# WHAT NEEDS TO BE DONE
Print out the data below in full, exactly as written.

☆ ☆ ☆

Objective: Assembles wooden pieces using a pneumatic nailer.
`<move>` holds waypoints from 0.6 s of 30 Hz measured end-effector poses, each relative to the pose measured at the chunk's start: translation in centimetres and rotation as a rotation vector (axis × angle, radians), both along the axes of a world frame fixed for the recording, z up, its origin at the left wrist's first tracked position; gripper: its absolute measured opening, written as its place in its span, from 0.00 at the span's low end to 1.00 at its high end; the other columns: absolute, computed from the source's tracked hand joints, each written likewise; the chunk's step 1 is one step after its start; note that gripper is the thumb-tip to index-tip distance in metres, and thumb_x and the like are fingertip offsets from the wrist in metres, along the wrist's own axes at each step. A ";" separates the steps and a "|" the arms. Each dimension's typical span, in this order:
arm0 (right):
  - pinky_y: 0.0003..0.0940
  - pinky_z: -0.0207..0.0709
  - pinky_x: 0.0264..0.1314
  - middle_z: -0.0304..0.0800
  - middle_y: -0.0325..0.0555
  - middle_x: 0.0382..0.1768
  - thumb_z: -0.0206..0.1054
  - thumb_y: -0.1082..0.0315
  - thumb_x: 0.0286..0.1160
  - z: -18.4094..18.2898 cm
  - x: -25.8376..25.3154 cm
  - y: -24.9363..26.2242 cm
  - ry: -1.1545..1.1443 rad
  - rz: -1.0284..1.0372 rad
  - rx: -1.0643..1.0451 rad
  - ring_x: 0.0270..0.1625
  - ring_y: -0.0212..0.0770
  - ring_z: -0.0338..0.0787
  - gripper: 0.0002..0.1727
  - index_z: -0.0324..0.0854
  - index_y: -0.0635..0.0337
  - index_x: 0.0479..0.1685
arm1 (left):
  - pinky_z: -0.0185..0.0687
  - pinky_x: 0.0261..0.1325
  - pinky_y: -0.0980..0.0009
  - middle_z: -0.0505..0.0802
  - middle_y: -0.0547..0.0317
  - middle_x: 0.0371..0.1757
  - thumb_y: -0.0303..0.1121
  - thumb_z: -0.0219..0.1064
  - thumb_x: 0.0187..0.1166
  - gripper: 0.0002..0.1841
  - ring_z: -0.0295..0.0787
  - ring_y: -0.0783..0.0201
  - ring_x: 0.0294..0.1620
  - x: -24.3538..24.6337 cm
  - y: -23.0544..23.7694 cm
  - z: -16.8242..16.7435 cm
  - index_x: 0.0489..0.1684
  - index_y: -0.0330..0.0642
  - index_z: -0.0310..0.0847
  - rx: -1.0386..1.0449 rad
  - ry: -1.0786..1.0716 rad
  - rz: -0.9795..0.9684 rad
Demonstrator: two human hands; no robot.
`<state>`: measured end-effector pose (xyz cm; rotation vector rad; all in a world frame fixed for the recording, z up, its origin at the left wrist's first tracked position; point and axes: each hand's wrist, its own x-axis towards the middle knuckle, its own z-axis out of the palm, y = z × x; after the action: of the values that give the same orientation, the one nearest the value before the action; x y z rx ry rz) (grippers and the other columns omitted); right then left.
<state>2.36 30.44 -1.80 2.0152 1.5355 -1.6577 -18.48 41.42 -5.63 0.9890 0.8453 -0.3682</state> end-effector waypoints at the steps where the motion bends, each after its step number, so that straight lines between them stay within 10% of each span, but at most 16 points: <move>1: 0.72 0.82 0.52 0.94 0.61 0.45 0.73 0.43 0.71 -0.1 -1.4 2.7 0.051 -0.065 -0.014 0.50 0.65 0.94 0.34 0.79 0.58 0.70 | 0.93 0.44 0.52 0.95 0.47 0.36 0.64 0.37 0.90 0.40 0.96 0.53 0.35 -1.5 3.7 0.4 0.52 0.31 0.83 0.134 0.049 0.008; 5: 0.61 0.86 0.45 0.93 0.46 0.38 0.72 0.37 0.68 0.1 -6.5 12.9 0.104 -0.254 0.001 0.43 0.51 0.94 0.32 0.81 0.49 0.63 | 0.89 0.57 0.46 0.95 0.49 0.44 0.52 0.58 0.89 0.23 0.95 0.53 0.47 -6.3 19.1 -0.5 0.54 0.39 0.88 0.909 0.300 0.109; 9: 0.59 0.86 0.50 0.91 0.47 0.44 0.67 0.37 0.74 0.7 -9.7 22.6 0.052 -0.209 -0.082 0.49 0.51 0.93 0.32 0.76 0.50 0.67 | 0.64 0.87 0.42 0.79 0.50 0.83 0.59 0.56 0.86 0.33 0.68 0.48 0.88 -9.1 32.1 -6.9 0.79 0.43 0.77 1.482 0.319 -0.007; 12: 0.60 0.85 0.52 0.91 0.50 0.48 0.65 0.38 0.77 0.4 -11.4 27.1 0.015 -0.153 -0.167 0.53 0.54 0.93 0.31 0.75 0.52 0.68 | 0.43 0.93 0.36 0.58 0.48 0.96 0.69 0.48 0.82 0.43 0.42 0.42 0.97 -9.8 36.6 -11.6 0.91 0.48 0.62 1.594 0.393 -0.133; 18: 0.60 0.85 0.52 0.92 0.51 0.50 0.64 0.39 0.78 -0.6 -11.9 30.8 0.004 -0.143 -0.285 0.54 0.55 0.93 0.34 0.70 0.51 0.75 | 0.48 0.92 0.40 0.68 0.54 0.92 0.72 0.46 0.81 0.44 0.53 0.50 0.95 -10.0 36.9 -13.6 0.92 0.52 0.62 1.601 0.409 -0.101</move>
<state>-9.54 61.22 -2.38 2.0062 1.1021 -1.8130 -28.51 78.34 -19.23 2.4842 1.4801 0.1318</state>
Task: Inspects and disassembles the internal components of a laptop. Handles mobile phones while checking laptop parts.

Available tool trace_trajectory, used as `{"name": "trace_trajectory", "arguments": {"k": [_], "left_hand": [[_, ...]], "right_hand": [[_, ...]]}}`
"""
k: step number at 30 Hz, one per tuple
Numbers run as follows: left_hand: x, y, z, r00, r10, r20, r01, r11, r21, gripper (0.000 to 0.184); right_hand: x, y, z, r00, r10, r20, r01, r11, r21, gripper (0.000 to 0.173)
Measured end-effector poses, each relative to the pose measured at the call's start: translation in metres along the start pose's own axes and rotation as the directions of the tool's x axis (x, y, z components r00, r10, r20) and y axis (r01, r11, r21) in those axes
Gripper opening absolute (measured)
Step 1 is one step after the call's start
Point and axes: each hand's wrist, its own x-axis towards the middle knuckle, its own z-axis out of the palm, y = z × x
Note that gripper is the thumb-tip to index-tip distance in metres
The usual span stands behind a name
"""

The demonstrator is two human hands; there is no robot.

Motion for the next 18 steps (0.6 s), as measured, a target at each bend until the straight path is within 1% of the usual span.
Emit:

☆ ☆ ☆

# YOUR SOLUTION
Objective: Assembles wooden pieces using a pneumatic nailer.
`<move>` holds waypoints from 0.6 s of 30 Hz measured end-effector poses, each relative to the pose measured at the chunk's start: translation in centimetres and rotation as a rotation vector (axis × angle, radians), both along the axes of a world frame fixed for the recording, z up, its origin at the left wrist's first tracked position; gripper: its absolute measured opening, written as its place in its span, from 0.00 at the span's low end to 1.00 at its high end; the other columns: absolute, computed from the source's tracked hand joints, each written likewise; the chunk's step 1 is one step after its start; note that gripper is the thumb-tip to index-tip distance in metres, and thumb_x and the like are fingertip offsets from the wrist in metres, along the wrist's own axes at each step. A ";" separates the steps and a "|" the arms. Each dimension's typical span, in this order:
arm0 (right):
  - pinky_y: 0.0003..0.0940
  - pinky_z: -0.0207..0.0709
  - pinky_x: 0.0264..0.1314
  - middle_z: -0.0304..0.0800
  - middle_y: -0.0325..0.0555
  - middle_x: 0.0382..0.1768
  - thumb_z: -0.0206..0.1054
  - thumb_y: -0.1082..0.0315
  - thumb_x: 0.0286..0.1160
  - z: -18.4094..18.2898 cm
  - x: -25.8376..25.3154 cm
  - y: -24.9363..26.2242 cm
  - ry: -1.1545..1.1443 rad
  - rz: -1.0284..1.0372 rad
  - rx: -1.0643..1.0451 rad
  - ring_x: 0.0270..0.1625
  - ring_y: -0.0212..0.0770
  - ring_z: -0.0338..0.0787
  - gripper: 0.0002..0.1727
  - index_z: -0.0324..0.0854
  - index_y: -0.0635..0.0337
  - index_x: 0.0479..0.1685
arm1 (left):
  - pinky_z: -0.0185..0.0687
  - pinky_x: 0.0261..0.1325
  - pinky_y: -0.0980..0.0009
  - middle_z: -0.0505..0.0802
  - middle_y: -0.0547..0.0317
  - middle_x: 0.0371..0.1757
  - thumb_y: -0.0303..0.1121
  - thumb_z: -0.0219..0.1064
  - thumb_x: 0.0187..0.1166
  - gripper: 0.0002..0.1841
  - ring_z: -0.0295..0.0787
  - ring_y: -0.0783..0.0201
  - ring_x: 0.0294..0.1620
  - x: -24.3538..24.6337 cm
  - y: -23.0544..23.7694 cm
  - z: -16.8242..16.7435 cm
  - index_x: 0.0489..0.1684
  - index_y: -0.0330..0.0642
  - index_z: -0.0310..0.0847
  - rx: -1.0386..1.0449 rad
  - ry: -1.0786..1.0716 rad
  - rz: -0.9795..0.9684 rad
Demonstrator: two human hands; no robot.
`<state>`: measured end-effector pose (xyz cm; rotation vector rad; all in a world frame fixed for the recording, z up, its origin at the left wrist's first tracked position; point and axes: each hand's wrist, its own x-axis towards the middle knuckle, its own z-axis out of the palm, y = z × x; after the action: of the values that give the same orientation, the one nearest the value before the action; x y z rx ry rz) (grippers and the other columns omitted); right then left.
<state>2.36 30.44 -1.80 2.0152 1.5355 -1.6577 -18.48 41.42 -5.63 0.9890 0.8453 -0.3682</state> end-effector waypoints at the steps where the motion bends, each after its step number, so that straight lines between them stay within 10% of each span, but at most 16 points: <move>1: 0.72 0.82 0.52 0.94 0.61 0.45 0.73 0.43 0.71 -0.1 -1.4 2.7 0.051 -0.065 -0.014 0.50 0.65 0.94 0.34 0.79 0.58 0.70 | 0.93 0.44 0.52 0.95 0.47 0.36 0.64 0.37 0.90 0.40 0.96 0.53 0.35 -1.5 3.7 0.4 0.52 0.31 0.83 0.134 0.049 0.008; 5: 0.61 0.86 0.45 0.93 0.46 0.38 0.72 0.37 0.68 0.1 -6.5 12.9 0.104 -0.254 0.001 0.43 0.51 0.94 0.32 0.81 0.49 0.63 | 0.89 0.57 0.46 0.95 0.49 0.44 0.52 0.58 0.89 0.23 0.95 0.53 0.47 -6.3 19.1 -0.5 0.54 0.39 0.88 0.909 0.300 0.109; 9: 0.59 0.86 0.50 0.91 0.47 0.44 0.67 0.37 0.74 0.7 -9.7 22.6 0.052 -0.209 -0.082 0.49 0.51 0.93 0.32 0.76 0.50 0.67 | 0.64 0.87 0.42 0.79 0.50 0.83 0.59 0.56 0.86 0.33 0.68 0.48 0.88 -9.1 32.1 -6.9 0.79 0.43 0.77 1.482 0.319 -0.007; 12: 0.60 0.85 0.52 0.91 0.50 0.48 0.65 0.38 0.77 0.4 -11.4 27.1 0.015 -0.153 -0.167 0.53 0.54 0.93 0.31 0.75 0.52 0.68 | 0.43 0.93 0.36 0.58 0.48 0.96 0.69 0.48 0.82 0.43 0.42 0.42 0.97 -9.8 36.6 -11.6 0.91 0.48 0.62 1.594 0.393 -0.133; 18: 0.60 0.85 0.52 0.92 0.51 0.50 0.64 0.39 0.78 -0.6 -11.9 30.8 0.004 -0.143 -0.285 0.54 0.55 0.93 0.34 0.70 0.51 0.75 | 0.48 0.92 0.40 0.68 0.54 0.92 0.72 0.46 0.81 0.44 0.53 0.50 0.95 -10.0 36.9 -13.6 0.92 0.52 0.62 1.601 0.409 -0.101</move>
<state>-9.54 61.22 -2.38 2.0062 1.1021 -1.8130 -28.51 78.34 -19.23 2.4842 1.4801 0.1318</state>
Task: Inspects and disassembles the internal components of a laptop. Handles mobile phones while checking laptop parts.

Available tool trace_trajectory, used as `{"name": "trace_trajectory", "arguments": {"k": [_], "left_hand": [[_, ...]], "right_hand": [[_, ...]]}}`
"""
k: step number at 30 Hz, one per tuple
Numbers run as follows: left_hand: x, y, z, r00, r10, r20, r01, r11, r21, gripper (0.000 to 0.184); right_hand: x, y, z, r00, r10, r20, r01, r11, r21, gripper (0.000 to 0.173)
Measured end-effector poses, each relative to the pose measured at the call's start: translation in metres along the start pose's own axes and rotation as the directions of the tool's x axis (x, y, z components r00, r10, r20) and y axis (r01, r11, r21) in those axes
Gripper opening absolute (measured)
Step 1 is one step after the call's start
Point and axes: each hand's wrist, its own x-axis towards the middle knuckle, its own z-axis out of the palm, y = z × x
Note that gripper is the thumb-tip to index-tip distance in metres
The usual span stands behind a name
"""

The demonstrator is two human hands; there is no robot.

Motion for the next 18 steps (0.6 s), as measured, a target at each bend until the straight path is within 1% of the usual span.
Emit:

The exercise is now complete.